Should music festival drugs be tested to prevent deaths?

People buying wrong drugs at concerts. (Oct. 21, 2016)

'Just say no.'

The term was coined by Nancy Reagan during her 1980s advertising campaign as part of the U.S. 'War on Drugs'

Former president Ronald Reagan's wife urged the American people to say no to drugs during a 1986 address.

But the reality is, many choose to say yes to drugs. 

An estimated 24.6 million Americans aged 12 or older—9.4 percent of the population—had used an illicit drug in the past month in 2013, according to the most recent data from the National Institute of Drug Abuse

It's no secret there's drug use at music festivals. Many concert-goers will engage in drugs even if they're not allowed at venues. Some take drugs before arriving to the scene while others find ways to do drugs while at a show.

Unfortunately, the combination of a high-risk activity like drug use, and the environment of a music festival can result in death.

In May, there were two deaths at a Sunset Music Festival in Tampa, Florida due to ecstasy overdoses.

Over the summer, three people died while attending Hard Summer rave in Southern California as a result of a drug use. 

These are just a few of many cases, and won't be the last.

Most music festival deaths are due to drug overdoses and heat stroke. But another common and often overlooked danger comes in the actual purchase of drugs.

'What's In Your Baggie?'

It's not just a question, it's a documentary created in 2014 by a group trying to figure out what drugs people were actually purchasing when buying at music festivals. The practice of cutting drugs, or mixing them with other substances, isn't new. Dealers have used baking soda or caffeine tablets in the past to cut drugs, which save them costs. These substances generally aren't dangerous. 

The major problem is, drugs at music festivals are being cut with much more damaging substances.

The crew went to numerous music festivals and used drug kits to test concert-goers' drugs, according to DrugAbuse.com.

What they found was almost every single test done on the popular music festival drug 'Molly'- or MDMA- found it was actually bath salts, a synthetic drug. 

The documentary explains, no matter how much a person may think they know a drug, there's no real way of knowing what's in your drugs without testing it. 

The crew was inspired to create the film after encountering the Bunk Police, an organization that provides drug test kits at music festivals to prevent people from ingesting an unknown substance. The Bunk Police realized drug-related deaths at music festivals was an issue and started handing out free drug tests at events, according to DrugAbuse.com.

In 2003 the RAVE Act was passed. Introduced by then U.S. Senator Joe Biden and later renamed the Illicit Drug Anti-Proliferation Act, the law allows business owners and event promoters to be federally prosecuted for letting on or promoting drug use on their premises.

Violators face a $250,000 fine or paying twice their gross receipts from the event.

The RAVE Act aimed to crack down on raves and drug parties and it did- but currently the law poses new issues.

Many music festival organizers don't provide safety measures to prevent drug-related deaths in fear of it being perceived as supporting drugs at their events, even though it's common knowledge drugs are present.

This means, organizations like the Bunk Police aren't allowed at many venues anymore. Many events also don't provide water or 'cool down' rooms to prevent heat stroke. Nonprofit groups such as DanceSafe.org work to provide services to help reduce the harm of drugs.

But the RAVE Act keeps festival organizers from letting DanceSafe.org into their events to give out free water, information about drug effects and other services like safe-sex tools.

While these groups don't encourage drug use, they aim to ensure the safety of those who choose to take drugs.
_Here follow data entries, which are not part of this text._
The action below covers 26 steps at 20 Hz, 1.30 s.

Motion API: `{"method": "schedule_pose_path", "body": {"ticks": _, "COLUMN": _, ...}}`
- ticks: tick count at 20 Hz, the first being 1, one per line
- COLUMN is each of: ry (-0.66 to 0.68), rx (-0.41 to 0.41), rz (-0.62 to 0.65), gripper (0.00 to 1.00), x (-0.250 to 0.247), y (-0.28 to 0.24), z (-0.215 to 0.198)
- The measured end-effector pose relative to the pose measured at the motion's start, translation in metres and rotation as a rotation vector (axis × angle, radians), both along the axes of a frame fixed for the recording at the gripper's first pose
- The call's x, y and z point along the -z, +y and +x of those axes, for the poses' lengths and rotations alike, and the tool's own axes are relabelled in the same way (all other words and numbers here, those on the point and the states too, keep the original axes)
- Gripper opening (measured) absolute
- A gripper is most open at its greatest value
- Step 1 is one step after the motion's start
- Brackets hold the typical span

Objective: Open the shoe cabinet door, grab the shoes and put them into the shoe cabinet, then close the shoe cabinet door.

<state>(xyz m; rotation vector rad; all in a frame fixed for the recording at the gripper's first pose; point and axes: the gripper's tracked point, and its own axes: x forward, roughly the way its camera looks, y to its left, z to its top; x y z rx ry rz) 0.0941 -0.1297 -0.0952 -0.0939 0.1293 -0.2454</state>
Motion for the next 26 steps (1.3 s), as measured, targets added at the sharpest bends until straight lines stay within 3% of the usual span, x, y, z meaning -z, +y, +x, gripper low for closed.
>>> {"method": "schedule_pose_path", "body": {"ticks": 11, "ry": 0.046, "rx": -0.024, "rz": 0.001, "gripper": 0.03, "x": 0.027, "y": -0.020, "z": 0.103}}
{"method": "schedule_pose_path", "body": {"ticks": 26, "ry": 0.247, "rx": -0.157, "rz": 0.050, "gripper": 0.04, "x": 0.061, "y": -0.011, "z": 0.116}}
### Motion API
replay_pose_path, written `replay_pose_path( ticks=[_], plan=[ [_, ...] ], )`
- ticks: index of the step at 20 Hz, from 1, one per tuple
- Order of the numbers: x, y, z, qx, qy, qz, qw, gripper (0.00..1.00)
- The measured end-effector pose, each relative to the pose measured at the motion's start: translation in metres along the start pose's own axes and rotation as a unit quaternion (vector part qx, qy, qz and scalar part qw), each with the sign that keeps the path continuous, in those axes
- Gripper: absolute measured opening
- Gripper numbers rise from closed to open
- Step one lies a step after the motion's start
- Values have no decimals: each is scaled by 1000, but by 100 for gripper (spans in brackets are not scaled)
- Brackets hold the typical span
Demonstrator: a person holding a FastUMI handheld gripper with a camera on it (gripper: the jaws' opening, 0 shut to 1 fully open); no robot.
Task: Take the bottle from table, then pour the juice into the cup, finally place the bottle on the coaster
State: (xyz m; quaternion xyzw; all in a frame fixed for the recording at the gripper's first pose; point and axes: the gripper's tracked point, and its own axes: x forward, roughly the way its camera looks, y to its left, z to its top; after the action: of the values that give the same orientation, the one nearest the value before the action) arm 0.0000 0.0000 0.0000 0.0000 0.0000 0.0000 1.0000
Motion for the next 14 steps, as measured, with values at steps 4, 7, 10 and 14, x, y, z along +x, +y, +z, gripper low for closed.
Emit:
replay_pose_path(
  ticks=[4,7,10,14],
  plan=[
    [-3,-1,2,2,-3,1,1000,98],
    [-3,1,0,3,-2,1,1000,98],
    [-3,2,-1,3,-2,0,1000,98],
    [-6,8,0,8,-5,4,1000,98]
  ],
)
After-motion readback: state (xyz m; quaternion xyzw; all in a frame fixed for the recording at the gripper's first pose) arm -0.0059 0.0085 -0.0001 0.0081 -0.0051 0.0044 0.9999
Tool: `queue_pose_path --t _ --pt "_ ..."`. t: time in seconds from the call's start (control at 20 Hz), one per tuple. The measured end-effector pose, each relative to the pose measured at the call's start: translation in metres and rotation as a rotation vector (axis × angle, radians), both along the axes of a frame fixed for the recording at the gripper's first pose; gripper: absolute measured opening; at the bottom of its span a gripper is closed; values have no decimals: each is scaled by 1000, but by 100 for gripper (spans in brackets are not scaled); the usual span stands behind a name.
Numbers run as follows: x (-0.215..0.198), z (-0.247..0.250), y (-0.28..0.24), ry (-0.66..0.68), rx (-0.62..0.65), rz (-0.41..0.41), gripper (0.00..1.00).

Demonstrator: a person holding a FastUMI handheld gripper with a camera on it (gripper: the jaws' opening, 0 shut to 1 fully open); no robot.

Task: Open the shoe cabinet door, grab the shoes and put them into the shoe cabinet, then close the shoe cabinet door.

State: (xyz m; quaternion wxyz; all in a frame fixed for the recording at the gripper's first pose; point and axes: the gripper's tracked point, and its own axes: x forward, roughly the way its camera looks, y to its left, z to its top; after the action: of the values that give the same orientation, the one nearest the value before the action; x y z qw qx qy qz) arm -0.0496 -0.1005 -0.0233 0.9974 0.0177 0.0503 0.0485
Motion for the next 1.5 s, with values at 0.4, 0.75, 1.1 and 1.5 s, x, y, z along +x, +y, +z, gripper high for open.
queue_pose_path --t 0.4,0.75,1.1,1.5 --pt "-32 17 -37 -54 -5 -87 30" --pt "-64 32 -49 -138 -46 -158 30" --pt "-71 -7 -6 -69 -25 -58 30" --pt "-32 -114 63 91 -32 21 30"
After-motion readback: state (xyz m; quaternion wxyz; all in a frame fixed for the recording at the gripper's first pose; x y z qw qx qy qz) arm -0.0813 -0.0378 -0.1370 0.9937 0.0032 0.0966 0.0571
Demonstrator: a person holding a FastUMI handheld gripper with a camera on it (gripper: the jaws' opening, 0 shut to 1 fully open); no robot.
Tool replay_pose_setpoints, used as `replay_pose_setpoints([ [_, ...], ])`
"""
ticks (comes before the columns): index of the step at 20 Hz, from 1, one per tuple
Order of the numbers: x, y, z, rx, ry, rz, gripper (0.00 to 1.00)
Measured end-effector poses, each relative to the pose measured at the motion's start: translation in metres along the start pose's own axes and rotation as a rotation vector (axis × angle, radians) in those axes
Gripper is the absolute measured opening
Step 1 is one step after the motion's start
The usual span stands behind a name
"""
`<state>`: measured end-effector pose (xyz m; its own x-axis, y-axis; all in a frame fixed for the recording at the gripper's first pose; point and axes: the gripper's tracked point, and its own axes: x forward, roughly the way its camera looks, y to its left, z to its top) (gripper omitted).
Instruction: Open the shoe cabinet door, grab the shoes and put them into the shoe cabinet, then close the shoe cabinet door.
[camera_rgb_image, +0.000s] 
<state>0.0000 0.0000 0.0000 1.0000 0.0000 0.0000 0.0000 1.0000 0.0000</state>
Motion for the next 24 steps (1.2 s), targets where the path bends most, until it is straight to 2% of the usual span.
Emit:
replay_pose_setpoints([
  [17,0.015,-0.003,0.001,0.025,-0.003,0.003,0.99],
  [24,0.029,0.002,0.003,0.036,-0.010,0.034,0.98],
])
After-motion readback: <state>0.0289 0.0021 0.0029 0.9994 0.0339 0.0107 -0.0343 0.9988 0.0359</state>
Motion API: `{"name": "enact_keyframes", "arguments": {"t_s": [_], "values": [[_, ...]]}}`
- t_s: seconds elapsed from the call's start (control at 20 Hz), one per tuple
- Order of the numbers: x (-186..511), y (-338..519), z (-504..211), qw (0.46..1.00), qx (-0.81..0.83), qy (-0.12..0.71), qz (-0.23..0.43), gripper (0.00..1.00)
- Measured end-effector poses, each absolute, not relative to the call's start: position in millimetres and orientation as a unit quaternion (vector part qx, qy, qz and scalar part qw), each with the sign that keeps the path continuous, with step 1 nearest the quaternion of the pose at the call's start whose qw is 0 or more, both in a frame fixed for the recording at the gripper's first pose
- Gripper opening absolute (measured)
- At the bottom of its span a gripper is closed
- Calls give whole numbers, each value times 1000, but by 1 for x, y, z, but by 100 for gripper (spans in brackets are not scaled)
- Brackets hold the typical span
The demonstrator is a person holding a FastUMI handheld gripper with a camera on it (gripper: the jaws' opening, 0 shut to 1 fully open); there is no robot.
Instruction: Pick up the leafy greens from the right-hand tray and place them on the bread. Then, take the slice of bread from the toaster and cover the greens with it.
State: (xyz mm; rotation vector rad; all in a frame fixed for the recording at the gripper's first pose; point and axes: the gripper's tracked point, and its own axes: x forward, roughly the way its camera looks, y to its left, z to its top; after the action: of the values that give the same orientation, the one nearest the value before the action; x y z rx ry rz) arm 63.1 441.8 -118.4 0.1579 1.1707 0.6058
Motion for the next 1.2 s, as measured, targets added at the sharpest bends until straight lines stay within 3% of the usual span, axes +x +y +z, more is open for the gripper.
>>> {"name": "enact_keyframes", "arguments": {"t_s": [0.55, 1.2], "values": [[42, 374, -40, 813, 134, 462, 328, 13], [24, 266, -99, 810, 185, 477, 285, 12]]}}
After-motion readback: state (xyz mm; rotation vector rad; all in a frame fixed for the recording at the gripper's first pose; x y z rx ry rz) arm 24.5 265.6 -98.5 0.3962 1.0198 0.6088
Amend the Rave Act (ATRA) is a campaign aiming to make changes to the current RAVE Act to allow harm reduction strategies to be used by event organizers without having to face federal penalties. This means music festivals would have the right medical personnel, free water and air-conditioned or cool areas for concert-goers.

It would also allow groups like the Bunk Police and DanceSafe to be present at festivals to help without promoters fearing being shut down.

Concert-goers would avoid unknowingly taking bath salts instead of Molly with amendments to the RAVE Act.